Life went on as before, even, sluggish and free from sorrow. The shadows lay on the earth, thunder pealed from the clouds, from time to time the wind moaned plaintively, as though to prove that nature, too, could lament, but nothing troubled the habitual tranquillity of these people. Of Susanna Moiseyevna and the IOUs they said nothing. Both of them felt, somehow, ashamed to speak of the incident aloud. Yet they remembered it and thought of it with pleasure, as of a curious farce, which life had unexpectedly and casually played upon them, and which it would be pleasant to recall in old age.
On the sixth or seventh day after his visit to the Jewess, Kryukov was sitting in his study in the morning writing a congratulatory letter to his aunt. Alexandr Grigoryevitch was walking to and fro near the table in silence.

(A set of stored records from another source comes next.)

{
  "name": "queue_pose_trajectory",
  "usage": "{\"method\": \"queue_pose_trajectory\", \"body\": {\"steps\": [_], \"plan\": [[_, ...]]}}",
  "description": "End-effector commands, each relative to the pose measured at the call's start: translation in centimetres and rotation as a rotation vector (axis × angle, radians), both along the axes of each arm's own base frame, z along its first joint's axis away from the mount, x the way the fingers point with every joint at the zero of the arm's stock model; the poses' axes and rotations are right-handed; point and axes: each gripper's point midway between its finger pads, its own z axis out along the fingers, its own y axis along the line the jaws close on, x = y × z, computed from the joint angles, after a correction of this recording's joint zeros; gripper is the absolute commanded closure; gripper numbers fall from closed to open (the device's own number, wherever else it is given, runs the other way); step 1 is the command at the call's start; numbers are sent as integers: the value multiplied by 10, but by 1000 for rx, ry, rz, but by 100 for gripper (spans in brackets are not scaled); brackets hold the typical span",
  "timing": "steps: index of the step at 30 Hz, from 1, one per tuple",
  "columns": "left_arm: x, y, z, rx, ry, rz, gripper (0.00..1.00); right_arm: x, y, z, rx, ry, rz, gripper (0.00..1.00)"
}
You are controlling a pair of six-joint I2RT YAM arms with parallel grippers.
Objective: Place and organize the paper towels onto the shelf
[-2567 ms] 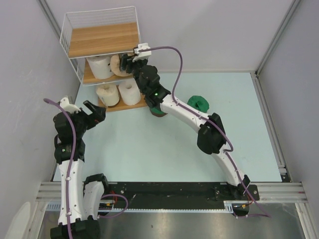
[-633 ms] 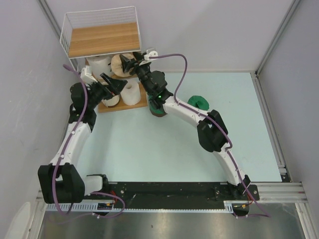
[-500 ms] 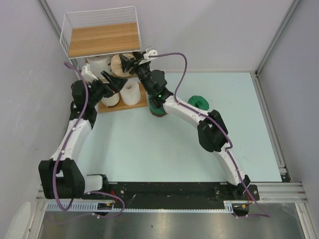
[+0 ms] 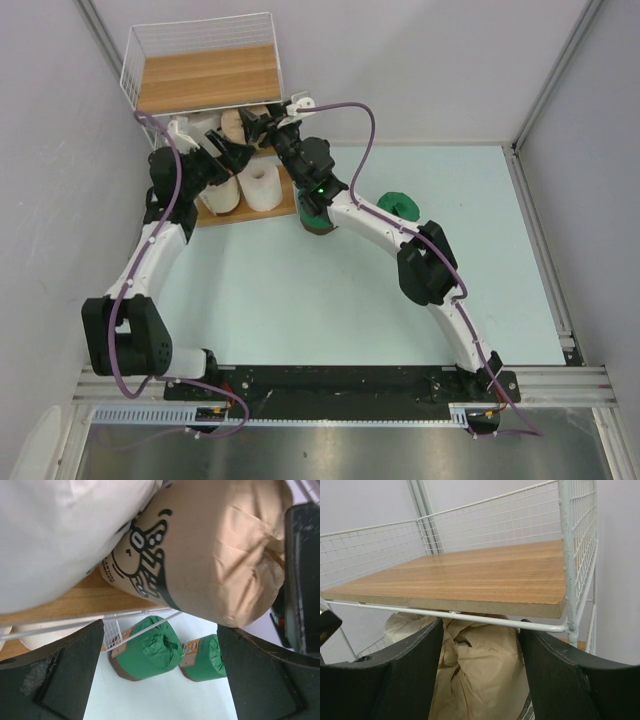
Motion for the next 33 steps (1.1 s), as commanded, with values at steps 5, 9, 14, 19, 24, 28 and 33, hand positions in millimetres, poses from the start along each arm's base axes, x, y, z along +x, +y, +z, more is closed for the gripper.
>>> {"method": "queue_pose_trajectory", "body": {"steps": [5,9,14,19,24,28,33], "plan": [[6,1,39,23,-96,15,0,-32,-19,33,49,-71,7,33],[3,0,40,21,-95,5,0,-70,-43,61,86,-116,7,32],[-13,-11,44,18,-115,-23,0,-106,-77,58,100,-125,-17,32],[-22,-13,47,20,-112,-38,0,-127,-116,70,90,-80,-60,30],[-62,-15,65,34,-151,-60,0,-124,-154,32,-51,104,-150,25],[-99,-17,63,65,-117,-81,0,-126,-189,11,-85,290,-163,19],[-147,-12,34,141,-43,-87,0,-131,-283,-35,-118,594,-309,18]]}}
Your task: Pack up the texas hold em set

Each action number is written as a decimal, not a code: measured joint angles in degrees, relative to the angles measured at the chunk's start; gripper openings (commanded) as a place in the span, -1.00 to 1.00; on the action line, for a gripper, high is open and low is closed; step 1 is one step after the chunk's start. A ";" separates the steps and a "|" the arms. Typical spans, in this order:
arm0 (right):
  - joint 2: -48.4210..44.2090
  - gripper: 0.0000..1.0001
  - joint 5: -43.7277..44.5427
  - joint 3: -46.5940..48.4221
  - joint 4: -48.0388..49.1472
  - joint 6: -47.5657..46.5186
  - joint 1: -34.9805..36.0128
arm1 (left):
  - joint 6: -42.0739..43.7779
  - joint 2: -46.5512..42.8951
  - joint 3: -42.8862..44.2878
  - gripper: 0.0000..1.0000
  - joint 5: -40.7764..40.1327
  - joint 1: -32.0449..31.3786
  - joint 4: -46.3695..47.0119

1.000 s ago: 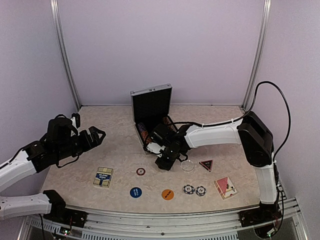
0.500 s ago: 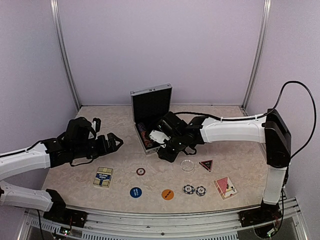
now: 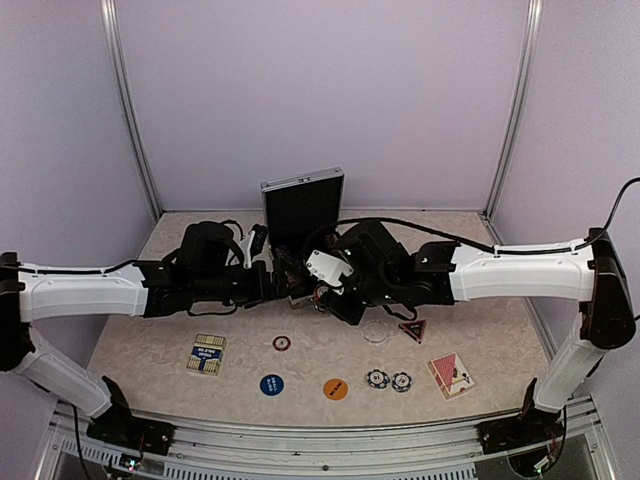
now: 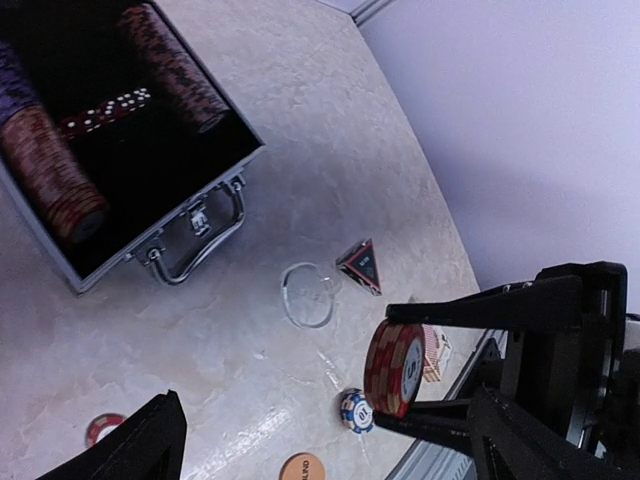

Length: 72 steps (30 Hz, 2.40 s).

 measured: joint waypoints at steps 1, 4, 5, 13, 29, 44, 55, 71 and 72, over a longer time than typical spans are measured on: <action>-0.61 -0.29 0.22 -0.37 0.48 -0.13 0.24 | -0.15 1.14 0.76 0.92 0.61 -0.37 1.07; -2.03 -0.29 0.68 -1.25 1.88 -0.22 0.90 | -0.52 4.35 2.45 0.87 2.84 -1.36 4.57; -2.40 -0.29 0.85 -1.51 2.21 -0.24 1.01 | -0.68 5.07 2.71 0.85 3.39 -1.49 5.35; -6.01 -0.29 1.86 -4.76 4.57 -0.22 2.21 | -3.02 8.83 2.99 0.57 8.15 -2.34 12.92; -6.91 -0.28 2.67 -5.01 6.05 -0.22 2.40 | -6.40 9.84 2.99 -0.18 12.68 -3.28 21.68; -8.35 0.05 3.63 -5.57 6.49 -0.52 2.71 | -5.90 10.32 3.19 -1.00 12.26 -3.06 21.73; -9.79 0.99 -1.01 -5.57 4.66 0.04 0.96 | 4.79 13.46 13.27 -1.00 9.53 -3.85 11.17; -25.00 0.72 -39.76 -5.88 -1.40 5.40 -12.48 | 20.52 1.88 3.23 -1.00 6.05 -4.24 9.51; -24.74 0.71 -41.46 -5.97 -1.49 5.31 -13.00 | 21.22 0.98 2.89 -1.00 6.32 -4.37 9.73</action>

The lieutenant had slept badly that night; he woke up depressed, and now he felt bored. He paced up and down, thinking of the end of his furlough, of his fiancée, who was expecting him, of how people could live all their lives in the country without feeling bored. Standing at the window, for a long time he stared at the trees, smoked three cigarettes one after another, and suddenly turned to his cousin.
"I have a favour to ask you, Alyosha," he said. "Let me have a saddle-horse for the day. . . ."

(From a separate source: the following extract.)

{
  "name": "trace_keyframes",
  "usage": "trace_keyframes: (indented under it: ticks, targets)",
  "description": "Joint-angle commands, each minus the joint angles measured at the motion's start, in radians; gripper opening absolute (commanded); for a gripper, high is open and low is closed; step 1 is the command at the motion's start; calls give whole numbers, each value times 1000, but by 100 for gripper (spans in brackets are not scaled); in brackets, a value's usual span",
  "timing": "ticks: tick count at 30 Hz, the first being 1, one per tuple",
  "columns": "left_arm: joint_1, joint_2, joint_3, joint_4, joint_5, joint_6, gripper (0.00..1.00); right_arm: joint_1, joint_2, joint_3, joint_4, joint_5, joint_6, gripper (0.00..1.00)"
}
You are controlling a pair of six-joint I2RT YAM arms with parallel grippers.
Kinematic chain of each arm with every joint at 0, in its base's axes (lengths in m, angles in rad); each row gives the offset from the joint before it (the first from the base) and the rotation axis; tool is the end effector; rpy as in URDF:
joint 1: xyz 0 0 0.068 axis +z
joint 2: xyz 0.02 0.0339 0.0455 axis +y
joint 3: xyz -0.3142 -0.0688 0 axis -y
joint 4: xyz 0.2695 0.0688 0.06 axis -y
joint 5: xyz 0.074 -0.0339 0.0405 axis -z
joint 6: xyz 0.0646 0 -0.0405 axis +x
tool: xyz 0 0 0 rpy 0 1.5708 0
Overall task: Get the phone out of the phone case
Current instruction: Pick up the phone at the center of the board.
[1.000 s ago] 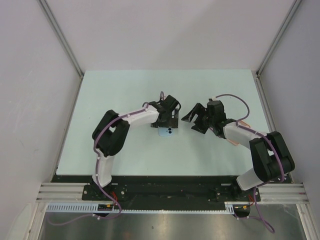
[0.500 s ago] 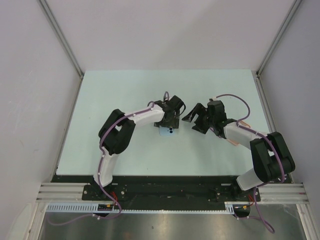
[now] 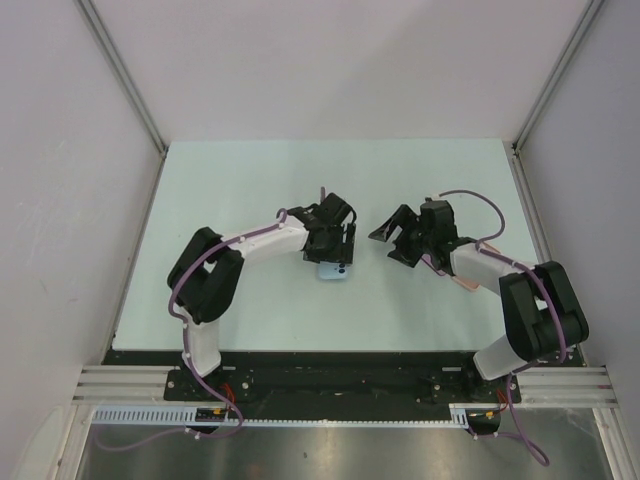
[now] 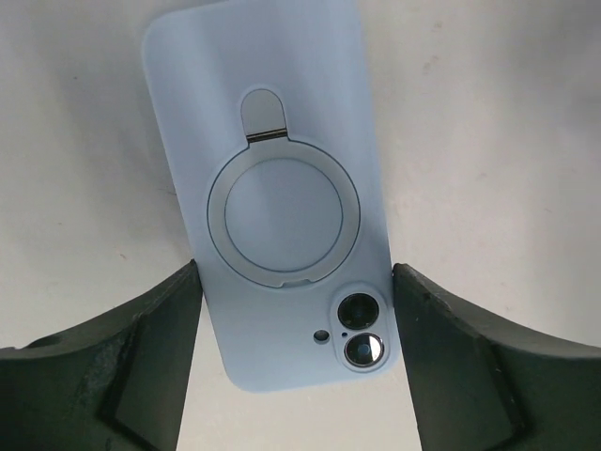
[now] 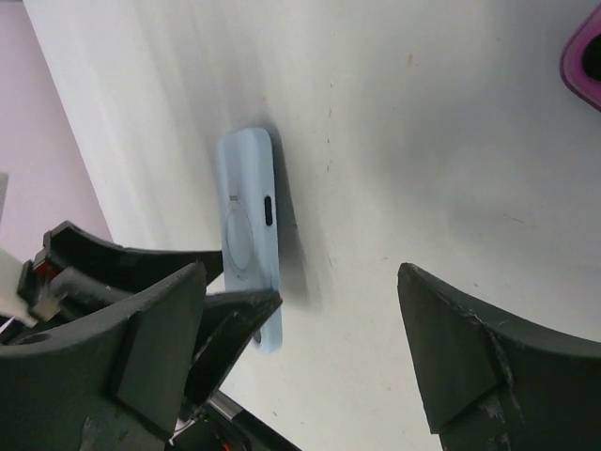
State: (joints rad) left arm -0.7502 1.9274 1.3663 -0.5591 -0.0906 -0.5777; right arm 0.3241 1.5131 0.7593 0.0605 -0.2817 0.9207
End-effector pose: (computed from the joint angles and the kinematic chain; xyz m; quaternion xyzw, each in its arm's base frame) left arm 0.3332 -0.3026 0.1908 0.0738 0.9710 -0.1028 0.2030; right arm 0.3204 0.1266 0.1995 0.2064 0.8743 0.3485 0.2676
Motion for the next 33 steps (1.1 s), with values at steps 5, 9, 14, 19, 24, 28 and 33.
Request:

Kryukov looked searchingly at him and continued his writing with a frown.
"You will, then?" asked the lieutenant.
Kryukov looked at him again, then deliberately drew out a drawer in the table, and taking out a thick roll of notes, gave it to his cousin.
"Here's five thousand . . ." he said. "Though it's not my money, yet, God bless you, it's all the same. I advise you to send for post-horses at once and go away. Yes, really!"
The lieutenant in his turn looked searchingly at Kryukov and laughed.
"You've guessed right, Alyosha," he said, reddening. "It was to her I meant to ride. Yesterday evening when the washerwoman gave me that damned tunic, the one I was wearing then, and it smelt of jasmine, why . . . I felt I must go!"
"You must go away."
"Yes, certainly. And my furlough's just over. I really will go to-day! Yes, by Jove! However long one stays, one has to go in the end. . . . I'm going!"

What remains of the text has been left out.